Мир просыпался по расписанию, и это было единственное, чему Ян доверял.
В шесть сорок трамвай на Ленина тормозил у поворота - долгий железный визг, холодная серебряная полоса поперёк нёба, привкус лизнутой батарейки. Ян знал этот звук наизусть и потому не боялся его.
В шесть пятьдесят два в трубах просыпалась вода и соседи снизу - бурое бульканье, вкус остывшего какао. В семь ровно закипал уже его собственный чайник: звук поднимался от низкого гудения к тонкому свисту, цвет шёл снизу вверх - от бордового к соломенному, и на самой верхней ноте Ян снимал чайник с плиты.
Когда кипяток заполнял на две трети прозрачный заварник, крупные хлопья листового чая сразу набухали. Первый вздох заварки - светло-зелёный, почти жёлтый, колючий, будто провёл пальцем по свежему сену. Через пять минут он доливал воду, запах оседал, темнел до цвета мокрой коры, густел - уже не колол язык, а ложился на него мягким войлоком, тёплым и надёжным.
Он сидел за столом бабушкиной кухни, перебирая по обыкновению нефритовые чётки - гладкие, прохладные, без всякого звука, просто зелёные, - и ждал главного.
Половина восьмого. Сейчас!
Сбоку, через стену старого дома на Разгуляе раздался звук виолончели. Арина всегда начинала с длинных нот - прогревала руку, прогревала дерево, - и эти ноты растекались по кухне тёплым янтарным гулом, густым, как гречишный мёд, с приятным послевкусием на корне языка.
Ян закрывал глаза. Во всём его дне не было ничего лучше этих десяти минут. Мир мог визжать трамваями и булькать трубами, мир мог быть колючим и громким, но пока сверху лился янтарь, всё держалось вместе. Всё было настроено.

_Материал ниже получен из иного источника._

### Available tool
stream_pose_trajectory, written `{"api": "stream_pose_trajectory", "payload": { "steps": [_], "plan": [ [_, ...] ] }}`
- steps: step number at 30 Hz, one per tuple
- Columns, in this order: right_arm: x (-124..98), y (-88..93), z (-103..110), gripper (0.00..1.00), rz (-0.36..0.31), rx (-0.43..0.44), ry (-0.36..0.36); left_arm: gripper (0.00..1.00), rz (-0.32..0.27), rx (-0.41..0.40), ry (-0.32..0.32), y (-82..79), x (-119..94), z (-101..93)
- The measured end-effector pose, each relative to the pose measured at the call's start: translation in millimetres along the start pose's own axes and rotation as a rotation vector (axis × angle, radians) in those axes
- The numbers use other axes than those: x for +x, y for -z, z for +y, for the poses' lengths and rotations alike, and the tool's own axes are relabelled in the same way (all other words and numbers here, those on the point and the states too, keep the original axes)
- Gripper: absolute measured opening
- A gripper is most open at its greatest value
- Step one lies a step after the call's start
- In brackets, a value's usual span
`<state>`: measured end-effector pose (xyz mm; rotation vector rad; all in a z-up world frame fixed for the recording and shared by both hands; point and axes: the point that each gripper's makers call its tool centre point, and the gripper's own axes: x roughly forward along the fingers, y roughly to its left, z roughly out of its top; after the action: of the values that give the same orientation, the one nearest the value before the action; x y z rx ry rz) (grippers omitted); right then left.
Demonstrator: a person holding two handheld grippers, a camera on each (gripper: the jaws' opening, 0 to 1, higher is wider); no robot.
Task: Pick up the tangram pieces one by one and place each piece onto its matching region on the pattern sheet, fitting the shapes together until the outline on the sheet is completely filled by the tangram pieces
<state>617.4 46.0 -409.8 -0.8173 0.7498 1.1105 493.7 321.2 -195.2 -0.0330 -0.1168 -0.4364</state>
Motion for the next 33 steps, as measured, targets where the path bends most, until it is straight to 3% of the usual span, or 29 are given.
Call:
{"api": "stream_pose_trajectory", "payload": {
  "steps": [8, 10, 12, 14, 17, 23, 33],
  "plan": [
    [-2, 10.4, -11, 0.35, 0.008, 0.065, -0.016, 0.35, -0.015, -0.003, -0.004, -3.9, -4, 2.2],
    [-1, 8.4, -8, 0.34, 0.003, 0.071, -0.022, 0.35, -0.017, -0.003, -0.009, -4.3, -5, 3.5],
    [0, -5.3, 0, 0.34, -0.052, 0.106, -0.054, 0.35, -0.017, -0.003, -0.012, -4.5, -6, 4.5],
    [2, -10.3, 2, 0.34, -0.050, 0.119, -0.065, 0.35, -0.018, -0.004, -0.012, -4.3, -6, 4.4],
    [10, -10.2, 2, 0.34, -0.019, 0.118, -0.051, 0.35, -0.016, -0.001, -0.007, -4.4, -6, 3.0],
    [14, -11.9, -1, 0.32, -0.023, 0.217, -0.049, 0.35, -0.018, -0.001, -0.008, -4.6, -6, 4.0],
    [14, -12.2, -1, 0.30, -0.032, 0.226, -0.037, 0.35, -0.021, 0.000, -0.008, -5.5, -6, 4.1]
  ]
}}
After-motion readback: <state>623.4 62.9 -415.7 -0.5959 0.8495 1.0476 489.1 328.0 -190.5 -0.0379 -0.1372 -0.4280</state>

Бабушка называла это «поймать соль». Тамара Игнатьевна сорок лет настраивала рояли и говорила, что у каждого дня есть своя опорная нота, и если её услышать с утра, день не рассыплется, мелодия будет цельной. Будет гармония.

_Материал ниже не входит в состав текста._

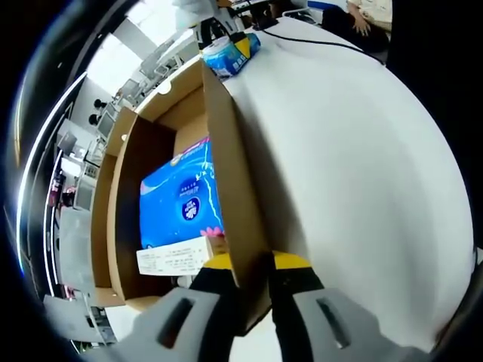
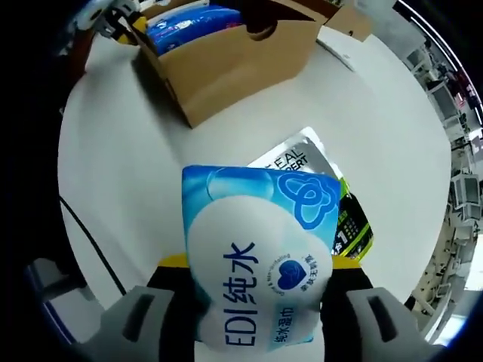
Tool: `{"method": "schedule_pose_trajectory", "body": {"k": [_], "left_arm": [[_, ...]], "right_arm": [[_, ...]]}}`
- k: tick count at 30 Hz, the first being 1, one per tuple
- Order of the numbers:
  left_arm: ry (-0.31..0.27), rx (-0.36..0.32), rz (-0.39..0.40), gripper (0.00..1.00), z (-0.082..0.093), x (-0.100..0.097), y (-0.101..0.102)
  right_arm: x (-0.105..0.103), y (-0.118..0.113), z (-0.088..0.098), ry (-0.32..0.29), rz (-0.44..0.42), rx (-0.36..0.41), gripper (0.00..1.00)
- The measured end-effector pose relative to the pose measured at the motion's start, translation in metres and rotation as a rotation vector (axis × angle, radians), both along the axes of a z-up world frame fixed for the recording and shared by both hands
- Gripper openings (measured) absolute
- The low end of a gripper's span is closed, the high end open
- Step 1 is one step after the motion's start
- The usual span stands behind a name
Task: Operate the shoe box by opening the lid, removing the specified soft item, and placing it in the target area until the item is outside and the box remains undamaged.
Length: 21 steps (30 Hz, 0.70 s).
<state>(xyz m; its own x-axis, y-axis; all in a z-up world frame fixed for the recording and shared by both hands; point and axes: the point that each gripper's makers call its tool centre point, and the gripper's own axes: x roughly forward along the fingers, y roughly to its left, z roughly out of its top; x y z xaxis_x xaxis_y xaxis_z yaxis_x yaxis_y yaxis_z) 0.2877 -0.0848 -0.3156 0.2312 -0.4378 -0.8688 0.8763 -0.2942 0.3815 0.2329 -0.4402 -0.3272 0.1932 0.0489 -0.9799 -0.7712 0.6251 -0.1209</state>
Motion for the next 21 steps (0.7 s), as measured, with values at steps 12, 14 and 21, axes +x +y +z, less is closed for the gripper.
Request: {"method": "schedule_pose_trajectory", "body": {"k": [12, 14, 21], "left_arm": [[0.000, 0.001, 0.000, 0.13, 0.000, 0.000, 0.000], [0.000, 0.000, 0.001, 0.13, 0.000, 0.000, 0.000], [-0.001, 0.003, 0.004, 0.13, 0.000, 0.000, 0.000]], "right_arm": [[0.007, -0.008, 0.027, -0.008, 0.104, -0.059, 0.63], [0.009, -0.008, 0.031, -0.006, 0.142, -0.065, 0.63], [0.020, -0.008, 0.035, -0.021, 0.234, -0.075, 0.62]]}}
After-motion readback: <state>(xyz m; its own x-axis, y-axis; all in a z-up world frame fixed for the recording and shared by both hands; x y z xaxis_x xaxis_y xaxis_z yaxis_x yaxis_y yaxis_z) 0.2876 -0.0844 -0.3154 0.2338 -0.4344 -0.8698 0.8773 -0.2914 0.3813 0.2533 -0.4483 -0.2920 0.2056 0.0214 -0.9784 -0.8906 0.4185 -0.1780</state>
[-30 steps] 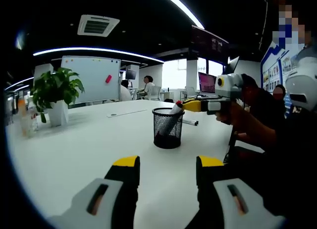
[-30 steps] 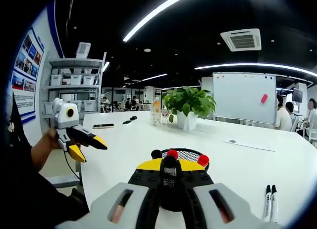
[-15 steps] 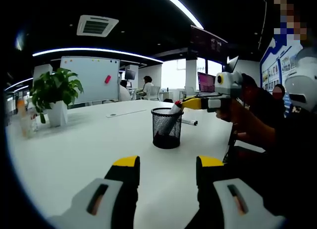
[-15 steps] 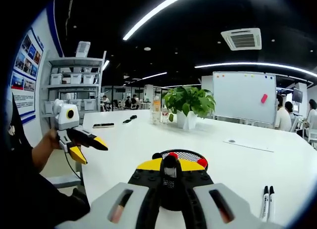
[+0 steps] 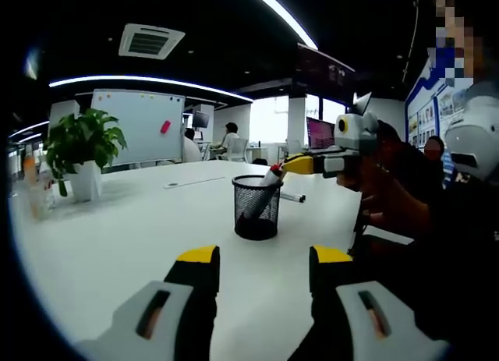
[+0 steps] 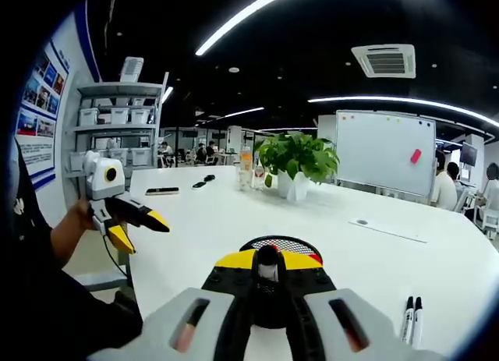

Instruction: Pick up the whiteboard markers from the pen holder and place them facing the whiteboard neatly

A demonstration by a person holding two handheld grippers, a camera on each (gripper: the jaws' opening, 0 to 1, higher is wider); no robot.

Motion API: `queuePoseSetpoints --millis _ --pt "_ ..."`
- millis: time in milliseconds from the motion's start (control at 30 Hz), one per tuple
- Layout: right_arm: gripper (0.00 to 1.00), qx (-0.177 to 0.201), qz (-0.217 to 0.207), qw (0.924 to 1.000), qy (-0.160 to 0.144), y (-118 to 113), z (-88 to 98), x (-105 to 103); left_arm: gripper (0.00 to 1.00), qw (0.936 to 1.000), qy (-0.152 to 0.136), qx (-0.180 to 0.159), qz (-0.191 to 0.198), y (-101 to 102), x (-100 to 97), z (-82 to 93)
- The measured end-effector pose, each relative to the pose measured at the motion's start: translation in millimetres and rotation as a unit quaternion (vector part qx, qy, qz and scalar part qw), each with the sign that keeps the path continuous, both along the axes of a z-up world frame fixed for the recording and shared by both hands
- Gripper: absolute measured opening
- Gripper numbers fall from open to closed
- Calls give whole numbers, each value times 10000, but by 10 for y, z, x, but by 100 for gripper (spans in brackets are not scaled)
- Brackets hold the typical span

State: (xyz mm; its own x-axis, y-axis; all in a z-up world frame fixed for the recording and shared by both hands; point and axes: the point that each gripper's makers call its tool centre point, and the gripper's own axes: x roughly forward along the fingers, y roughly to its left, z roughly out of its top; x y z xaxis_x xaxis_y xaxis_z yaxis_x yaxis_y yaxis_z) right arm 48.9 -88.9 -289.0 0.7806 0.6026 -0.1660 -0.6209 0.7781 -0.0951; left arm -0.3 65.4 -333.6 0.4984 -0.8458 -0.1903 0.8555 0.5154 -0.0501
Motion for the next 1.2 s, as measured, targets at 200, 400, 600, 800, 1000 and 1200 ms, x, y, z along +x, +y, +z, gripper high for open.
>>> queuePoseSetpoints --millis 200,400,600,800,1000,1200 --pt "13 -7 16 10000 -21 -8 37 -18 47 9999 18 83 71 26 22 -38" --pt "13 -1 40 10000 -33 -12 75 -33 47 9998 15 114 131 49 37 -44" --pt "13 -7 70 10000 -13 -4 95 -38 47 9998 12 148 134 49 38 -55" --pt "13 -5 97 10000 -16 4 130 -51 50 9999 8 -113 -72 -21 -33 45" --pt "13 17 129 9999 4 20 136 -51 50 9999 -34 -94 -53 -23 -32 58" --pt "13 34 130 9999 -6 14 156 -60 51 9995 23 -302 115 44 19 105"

Её голос был тёмно-зелёным, как эти чётки. Полгода как его нет, и Ян до сих пор иногда ждёт голоса бабушки в семь ровно, между чайником и виолончелью, и не дожидается, и это как нота, которая оборвалась в темноте.
Он отогнал зелёное. Слушал янтарь. Только сегодня в янтаре что-то было не так.
Ян нахмурился, не открывая глаз. Звук шёл - те же длинные ноты, тот же мёд, - но под ним, глубоко, дрожала тонкая ржавая проволока. Так бывает, когда струну ведёт от сырости, когда дерево чуть повело. Вчера этого не было. Ржавчина. Тонкая, как волос. Привкус монетки, зажатой под языком. Он прислушался, пытаясь понять, откуда она, - но виолончель уже уходила вверх, к обычной своей утренней фразе, и ржавая нитка утонула в мёде.
Показалось. Наверное, показалось.
Он открыл глаза. Чай остывал. За окном сентябрьская Пермь задевала высотками низкие серые облака, и Кама где-то за домами была того же цвета, что и небо, - никакого, цвета выключенного телевизора.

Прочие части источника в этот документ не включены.